The “Nightmare Nanny” – aka 64 year-old Diane Stretton – is finally speaking out about the things said about her by the California family that fired her as their live-in nanny. And boy, does she have some juicy nuggets of info.

On June 29, we brought you this story:

Nanny disappears: Nanny who was involved in 35 lawsuits refused to scram, now she disappears.

First we saw her, then we didn’t and now we’re getting an earful about the alleged abuse she endured in the home of Ralph and Marcella Bracamonte – an Upland, California couple with three young children. The family hired Stretton, after placing an ad on Craigslist, to care for their three children, ages 11, 4 and 1, and to perform general housekeeping along with some cooking.

But after a week or so, the Bracamontes said Stretton stopped working and, like a teenage kid, locked herself in her room and would only make an appearance when she wanted to be fed. The family fired her, but she refused to leave.

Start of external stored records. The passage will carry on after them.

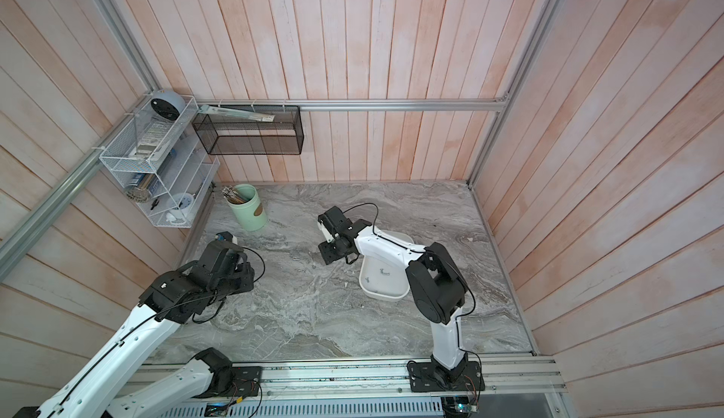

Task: Put the screws on the desktop into the storage box
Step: Pick up the screw from the center of the board.

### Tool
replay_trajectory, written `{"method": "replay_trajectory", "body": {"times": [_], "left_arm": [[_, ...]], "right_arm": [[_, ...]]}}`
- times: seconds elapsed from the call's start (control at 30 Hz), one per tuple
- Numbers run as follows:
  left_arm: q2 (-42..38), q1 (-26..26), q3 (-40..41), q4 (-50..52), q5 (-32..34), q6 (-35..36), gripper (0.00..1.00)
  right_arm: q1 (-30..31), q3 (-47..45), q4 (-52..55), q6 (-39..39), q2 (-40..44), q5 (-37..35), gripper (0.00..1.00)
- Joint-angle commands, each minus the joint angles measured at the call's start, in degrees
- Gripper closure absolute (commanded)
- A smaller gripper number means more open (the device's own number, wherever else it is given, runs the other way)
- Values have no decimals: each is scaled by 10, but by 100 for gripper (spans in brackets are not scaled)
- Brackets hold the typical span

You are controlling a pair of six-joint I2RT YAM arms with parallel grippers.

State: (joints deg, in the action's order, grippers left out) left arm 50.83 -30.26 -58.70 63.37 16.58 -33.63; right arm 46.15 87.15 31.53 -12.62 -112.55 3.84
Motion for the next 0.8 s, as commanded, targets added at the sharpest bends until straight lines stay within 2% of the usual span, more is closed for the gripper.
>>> {"method": "replay_trajectory", "body": {"times": [0.0,0.27,0.5,0.77], "left_arm": [[-13,2,8,-12,0,16,53],[-18,3,16,-19,3,13,53],[-19,4,17,-20,4,12,53],[-18,6,17,-21,5,10,53]], "right_arm": [[18,35,44,10,-26,-11,43],[38,93,58,11,-95,-10,43],[43,142,79,10,-144,-14,50],[60,169,96,19,-174,-30,52]]}}
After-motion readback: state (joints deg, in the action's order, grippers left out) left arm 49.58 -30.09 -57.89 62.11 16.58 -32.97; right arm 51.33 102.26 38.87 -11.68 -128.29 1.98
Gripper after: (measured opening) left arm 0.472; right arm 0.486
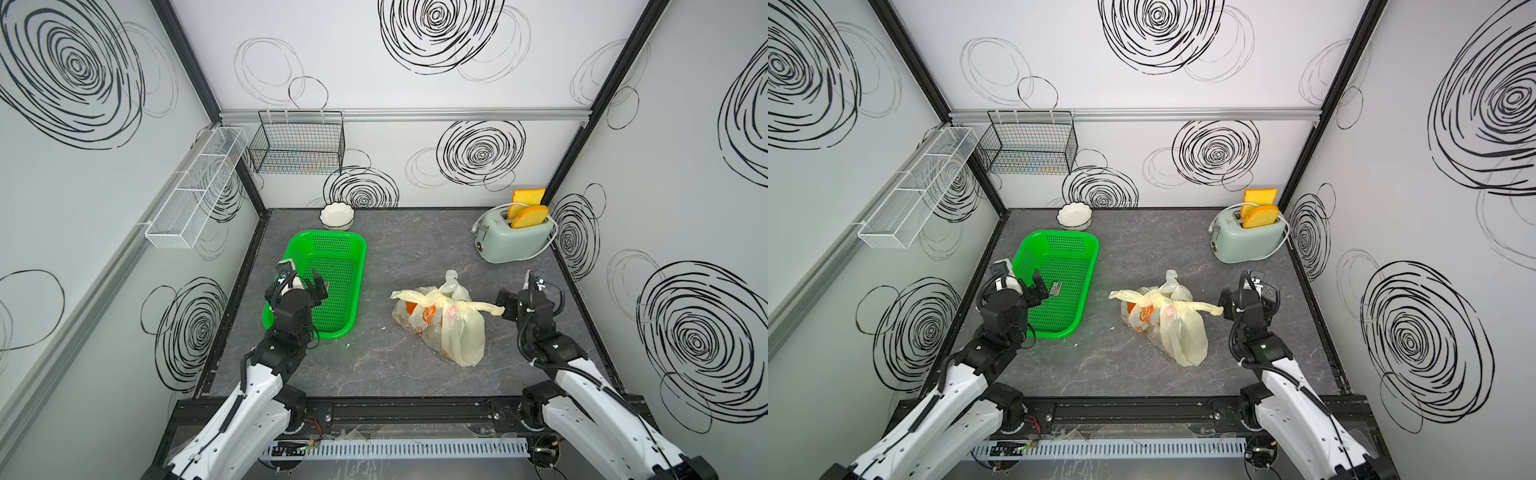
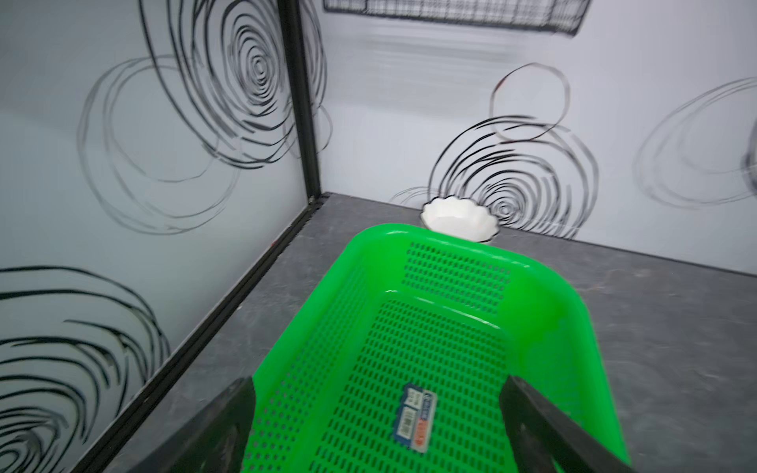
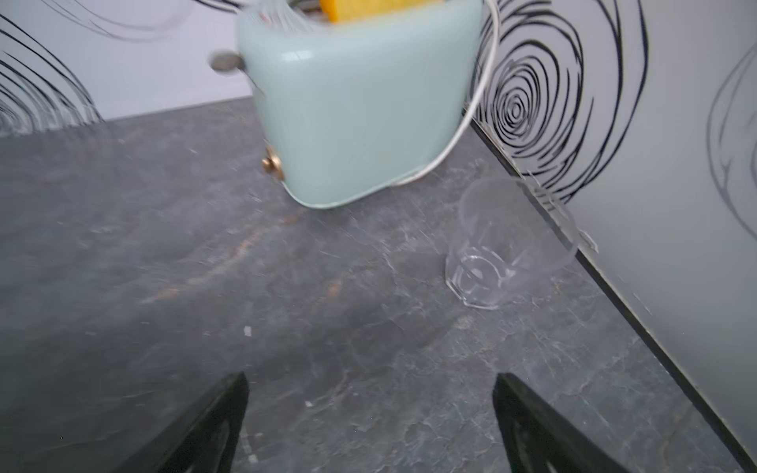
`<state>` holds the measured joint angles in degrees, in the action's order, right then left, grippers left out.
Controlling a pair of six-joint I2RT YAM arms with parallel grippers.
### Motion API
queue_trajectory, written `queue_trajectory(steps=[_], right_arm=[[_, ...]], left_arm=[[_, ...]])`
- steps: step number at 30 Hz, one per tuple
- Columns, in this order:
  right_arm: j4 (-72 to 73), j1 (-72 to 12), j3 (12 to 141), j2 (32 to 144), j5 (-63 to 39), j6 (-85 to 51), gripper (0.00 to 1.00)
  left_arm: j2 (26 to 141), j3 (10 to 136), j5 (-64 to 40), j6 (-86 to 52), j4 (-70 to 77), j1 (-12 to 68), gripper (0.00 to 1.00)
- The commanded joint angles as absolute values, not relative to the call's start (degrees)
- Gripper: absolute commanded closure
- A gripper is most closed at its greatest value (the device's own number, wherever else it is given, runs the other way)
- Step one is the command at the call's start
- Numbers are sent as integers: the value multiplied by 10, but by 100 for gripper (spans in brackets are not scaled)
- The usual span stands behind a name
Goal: Place the pineapple into a plastic bag & tie a knot
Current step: Reset both arms
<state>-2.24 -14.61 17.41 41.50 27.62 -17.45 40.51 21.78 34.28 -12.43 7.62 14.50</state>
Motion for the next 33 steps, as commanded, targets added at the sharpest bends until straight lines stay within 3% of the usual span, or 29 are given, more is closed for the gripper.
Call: queue_trajectory(steps=[1, 6, 12, 13, 19, 22, 33], right_arm=[[317, -36, 104, 443, 190, -114, 4], [452, 69, 82, 598, 32, -117, 3], [621, 58, 117, 767, -58, -85, 4], [582, 54, 144, 779, -68, -56, 6], [793, 28, 94, 882, -47, -22, 2], [722, 33, 113, 861, -51, -22, 1], [734, 35, 113, 870, -52, -24, 1]], left_arm=[[408, 174, 288, -90, 214, 78, 2], [427, 117, 223, -38, 321, 42, 3], [480, 67, 131, -26, 466, 24, 3], [495, 63, 129, -27, 487, 22, 2], [595, 56, 97, -31, 588, 16, 2], [638, 44, 64, -35, 663, 17, 3], [816, 68, 3, 4, 807, 26, 3]])
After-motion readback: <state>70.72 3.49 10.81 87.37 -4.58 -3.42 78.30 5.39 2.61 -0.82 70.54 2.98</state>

The nanny-turned-squatter then took off last week, but left all of her things. Upland police said they spotted Stretton in a car, outside of their police station, hiding under a blue windshield cover.

“I think she actually spends her day trying to ruin people’s lives,” an exasperated Marcella Bracamonte, 31, said.

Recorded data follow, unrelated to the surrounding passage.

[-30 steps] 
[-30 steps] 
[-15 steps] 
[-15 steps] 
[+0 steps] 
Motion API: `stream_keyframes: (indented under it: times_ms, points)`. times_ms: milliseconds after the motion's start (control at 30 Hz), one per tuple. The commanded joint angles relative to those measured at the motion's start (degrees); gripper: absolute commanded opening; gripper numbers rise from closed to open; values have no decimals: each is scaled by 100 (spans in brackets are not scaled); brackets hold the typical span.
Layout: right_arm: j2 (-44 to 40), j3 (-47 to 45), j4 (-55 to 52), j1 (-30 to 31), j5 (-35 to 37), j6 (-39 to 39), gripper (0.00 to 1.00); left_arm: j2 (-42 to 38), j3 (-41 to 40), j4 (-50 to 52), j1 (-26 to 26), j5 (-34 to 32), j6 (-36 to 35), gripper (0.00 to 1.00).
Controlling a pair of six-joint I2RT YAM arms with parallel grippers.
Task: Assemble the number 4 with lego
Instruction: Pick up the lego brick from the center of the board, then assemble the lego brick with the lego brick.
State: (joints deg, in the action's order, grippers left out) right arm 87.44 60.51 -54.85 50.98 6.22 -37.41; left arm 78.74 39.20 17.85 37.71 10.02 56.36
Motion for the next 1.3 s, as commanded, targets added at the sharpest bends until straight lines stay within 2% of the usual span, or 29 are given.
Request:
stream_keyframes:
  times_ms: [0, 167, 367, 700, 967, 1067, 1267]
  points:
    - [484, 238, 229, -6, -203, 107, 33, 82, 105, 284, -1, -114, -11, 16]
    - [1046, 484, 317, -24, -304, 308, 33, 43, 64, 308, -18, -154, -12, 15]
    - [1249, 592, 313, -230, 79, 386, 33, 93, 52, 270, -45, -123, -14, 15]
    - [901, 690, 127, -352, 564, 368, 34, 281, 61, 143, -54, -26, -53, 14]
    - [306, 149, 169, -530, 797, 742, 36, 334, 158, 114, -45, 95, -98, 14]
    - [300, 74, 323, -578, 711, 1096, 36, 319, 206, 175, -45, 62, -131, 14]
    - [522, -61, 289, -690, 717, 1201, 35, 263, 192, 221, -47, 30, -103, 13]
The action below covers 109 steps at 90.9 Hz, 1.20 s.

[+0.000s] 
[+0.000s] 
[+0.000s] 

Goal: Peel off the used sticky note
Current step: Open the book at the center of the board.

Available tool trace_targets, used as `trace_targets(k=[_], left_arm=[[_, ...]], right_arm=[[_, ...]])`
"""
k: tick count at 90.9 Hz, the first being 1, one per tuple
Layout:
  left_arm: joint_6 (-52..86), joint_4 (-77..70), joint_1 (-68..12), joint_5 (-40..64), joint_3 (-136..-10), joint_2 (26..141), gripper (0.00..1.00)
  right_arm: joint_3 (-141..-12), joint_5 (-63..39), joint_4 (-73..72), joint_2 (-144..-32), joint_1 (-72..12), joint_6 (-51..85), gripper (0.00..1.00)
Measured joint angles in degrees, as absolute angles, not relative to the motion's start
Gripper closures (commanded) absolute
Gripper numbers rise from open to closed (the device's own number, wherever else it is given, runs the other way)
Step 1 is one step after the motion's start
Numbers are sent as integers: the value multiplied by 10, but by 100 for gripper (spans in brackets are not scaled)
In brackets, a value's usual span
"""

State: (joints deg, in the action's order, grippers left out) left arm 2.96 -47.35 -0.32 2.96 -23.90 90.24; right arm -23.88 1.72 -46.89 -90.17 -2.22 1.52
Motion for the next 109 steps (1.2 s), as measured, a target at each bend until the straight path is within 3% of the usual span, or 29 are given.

The Bracamontes tried everything they could to remove this evil version of Mrs. Doubtfire – they contacted police, served the nanny with drawn up papers and contracts, even put a bike lock on their refrigerator to keep Stretton from mooching. But she wouldn’t leave. What’s more, police said that the family must go through a formal, potentially months-long eviction process, because the nanny had “established legal residency.”

But the sue-happy Stretton is telling a different story. She says the Bracamontes treated her “like an animal” when she was forced to take two sick days off earlier in June. She says it was the first time off she had requested since starting the job in March. Stretton says she was overworked, underappreciated and even was forced to eat dog food.

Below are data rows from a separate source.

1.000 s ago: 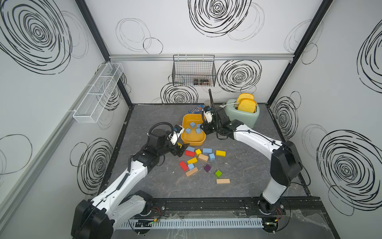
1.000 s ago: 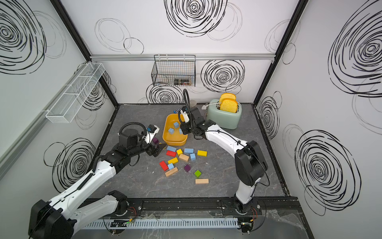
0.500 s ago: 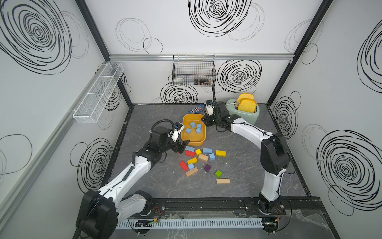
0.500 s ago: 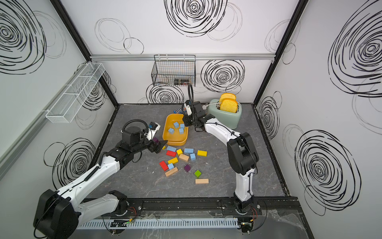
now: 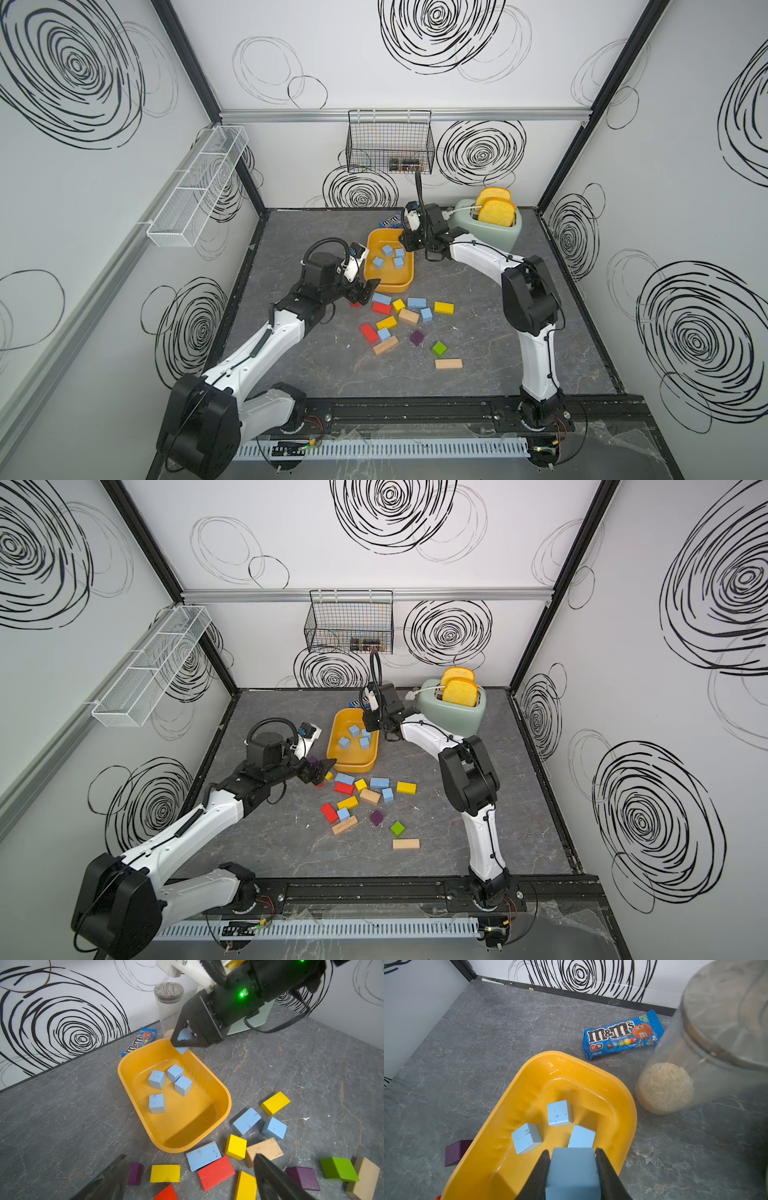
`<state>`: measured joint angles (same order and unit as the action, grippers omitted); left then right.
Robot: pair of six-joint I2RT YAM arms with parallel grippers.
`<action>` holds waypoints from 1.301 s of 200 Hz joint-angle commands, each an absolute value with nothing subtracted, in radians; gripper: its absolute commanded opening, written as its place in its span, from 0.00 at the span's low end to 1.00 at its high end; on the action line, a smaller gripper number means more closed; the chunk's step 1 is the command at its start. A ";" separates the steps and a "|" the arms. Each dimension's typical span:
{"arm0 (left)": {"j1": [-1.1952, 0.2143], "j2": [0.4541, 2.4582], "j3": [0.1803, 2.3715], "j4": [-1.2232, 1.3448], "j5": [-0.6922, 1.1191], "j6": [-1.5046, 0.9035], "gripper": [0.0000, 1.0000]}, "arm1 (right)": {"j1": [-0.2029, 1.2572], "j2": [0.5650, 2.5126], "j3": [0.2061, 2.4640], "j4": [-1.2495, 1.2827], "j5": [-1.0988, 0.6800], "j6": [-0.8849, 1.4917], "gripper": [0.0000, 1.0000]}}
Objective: Pick out the blue building blocks
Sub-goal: Place the building block in the storage box.
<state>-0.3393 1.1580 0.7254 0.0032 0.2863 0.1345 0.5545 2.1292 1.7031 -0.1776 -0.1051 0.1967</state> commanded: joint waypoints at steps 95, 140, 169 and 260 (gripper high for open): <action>-0.361 1.153 0.663 0.109 0.215 0.083 0.96 | 0.557 2.322 1.903 -0.181 -0.136 0.213 0.05; -0.378 1.137 0.653 0.094 0.183 0.101 0.96 | 0.559 2.374 1.955 -0.186 -0.143 0.222 0.10; -0.380 1.149 0.664 0.081 0.180 0.106 0.96 | 0.558 2.401 1.976 -0.183 -0.140 0.228 0.13; -0.380 1.161 0.664 0.097 0.183 0.088 0.96 | 0.559 2.456 2.006 -0.163 -0.143 0.262 0.31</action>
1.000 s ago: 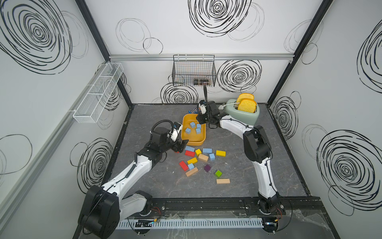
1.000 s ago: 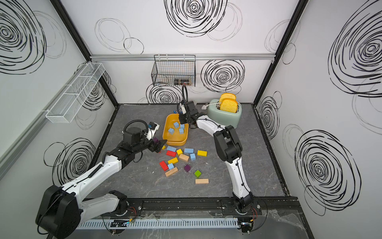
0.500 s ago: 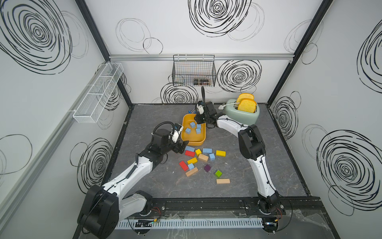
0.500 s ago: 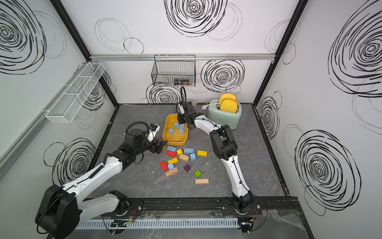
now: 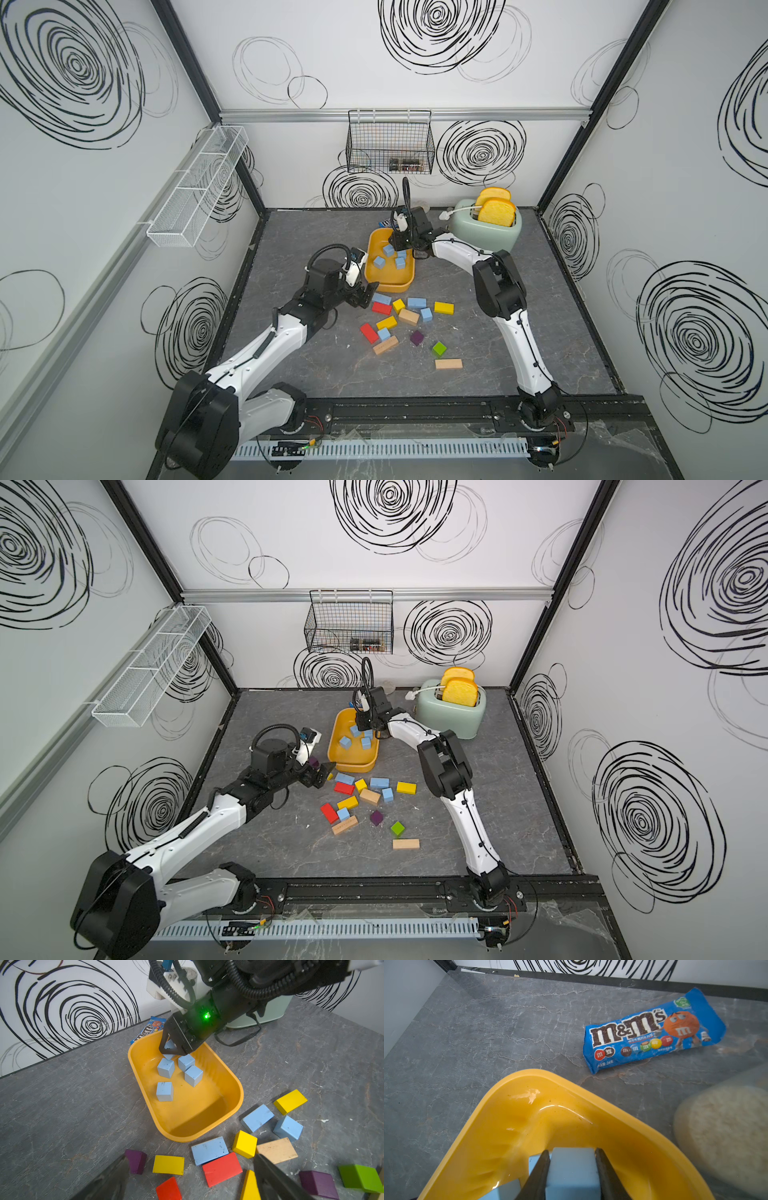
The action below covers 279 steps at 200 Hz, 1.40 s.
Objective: Pick out the blue building blocks
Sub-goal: Place the building block in the storage box.
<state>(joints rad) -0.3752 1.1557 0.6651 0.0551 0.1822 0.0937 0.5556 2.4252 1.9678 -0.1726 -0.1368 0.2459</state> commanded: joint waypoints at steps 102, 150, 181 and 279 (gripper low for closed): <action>-0.382 1.169 0.667 0.098 0.186 0.083 0.96 | 0.561 2.440 2.008 -0.166 -0.145 0.270 0.51; -0.383 1.166 0.667 0.106 0.193 0.077 0.96 | 0.561 2.423 2.010 -0.164 -0.143 0.266 0.52; -0.383 1.169 0.670 0.110 0.201 0.072 0.96 | 0.560 2.402 2.003 -0.167 -0.122 0.259 0.61; -0.383 1.164 0.676 0.111 0.197 0.069 0.96 | 0.562 2.307 1.952 -0.134 -0.127 0.259 0.75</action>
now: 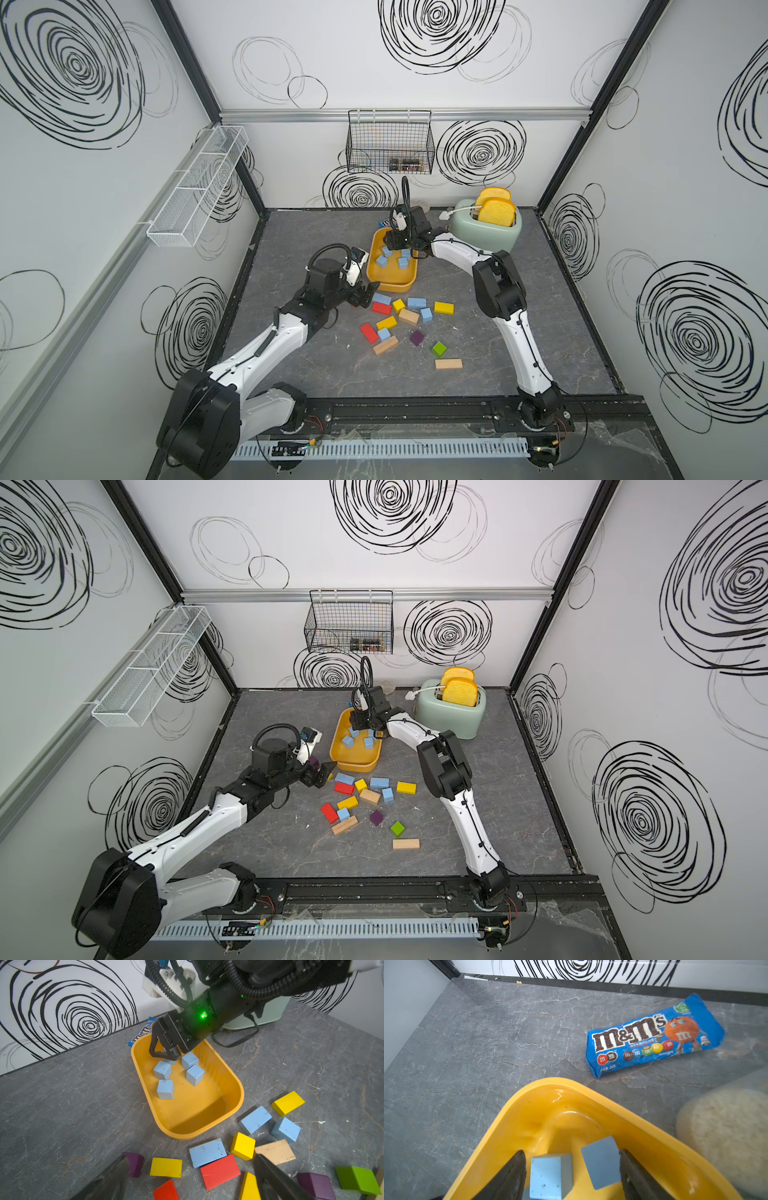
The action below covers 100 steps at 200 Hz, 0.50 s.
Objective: Pick out the blue building blocks
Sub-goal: Place the building block in the storage box.
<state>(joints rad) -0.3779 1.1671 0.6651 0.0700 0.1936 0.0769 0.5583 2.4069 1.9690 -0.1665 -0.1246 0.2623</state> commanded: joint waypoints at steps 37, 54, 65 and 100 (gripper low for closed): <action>-0.382 1.117 0.678 0.116 0.187 0.061 0.96 | 0.562 2.194 1.879 -0.116 -0.122 0.252 0.86; -0.383 1.103 0.696 0.100 0.180 0.060 0.96 | 0.562 2.120 1.807 -0.090 -0.111 0.251 0.98; -0.382 1.097 0.712 0.087 0.180 0.065 0.96 | 0.562 2.071 1.767 -0.083 -0.106 0.251 0.98; -0.382 1.087 0.767 0.028 0.167 0.019 0.96 | 0.565 1.895 1.613 -0.071 -0.092 0.254 0.98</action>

“There wasn’t a single day I was there, except for the two days I was sick, that I didn’t do dishes and about two or three hours of cleanup,” Stretton said.

“I didn't get lunch breaks, I didn't get coffee breaks, I didn't get any holidays. Basically, I was working 24/7,” she said. “They were the ones that were trying to exploit me, as if I was some poor migrant worker from a foreign country that they could just exploit and work 24/7.”

According to the Bracamontes, Stretton was not paid. The agreement was that they would provide room and board for the nanny in exchange for her services. It was later found out that Stretton was homeless close to a decade before answering the family’s Craigslist ad. The family says they did a background check, but somehow missed the fact that their would-be-nanny was a litigant in dozens of lawsuits.

CNN says they “discovered that Stretton is on the California's Vexatious Litigant List, a list of people who continually bring legal action, regardless of merit, against others with the sole intention of harassment. CNN found dozens of lawsuits filed by Stretton in California over the years.”

The family says they didn’t “force” her to eat dog food; their kids placed a can of food outside of her door as a joke.

CNN says that a judge has sided with Stretton, ruling that the Bracamontes “did not terminate the nanny's employment in a legal manner.” But Stretton has agreed to move out, possibly by this weekend.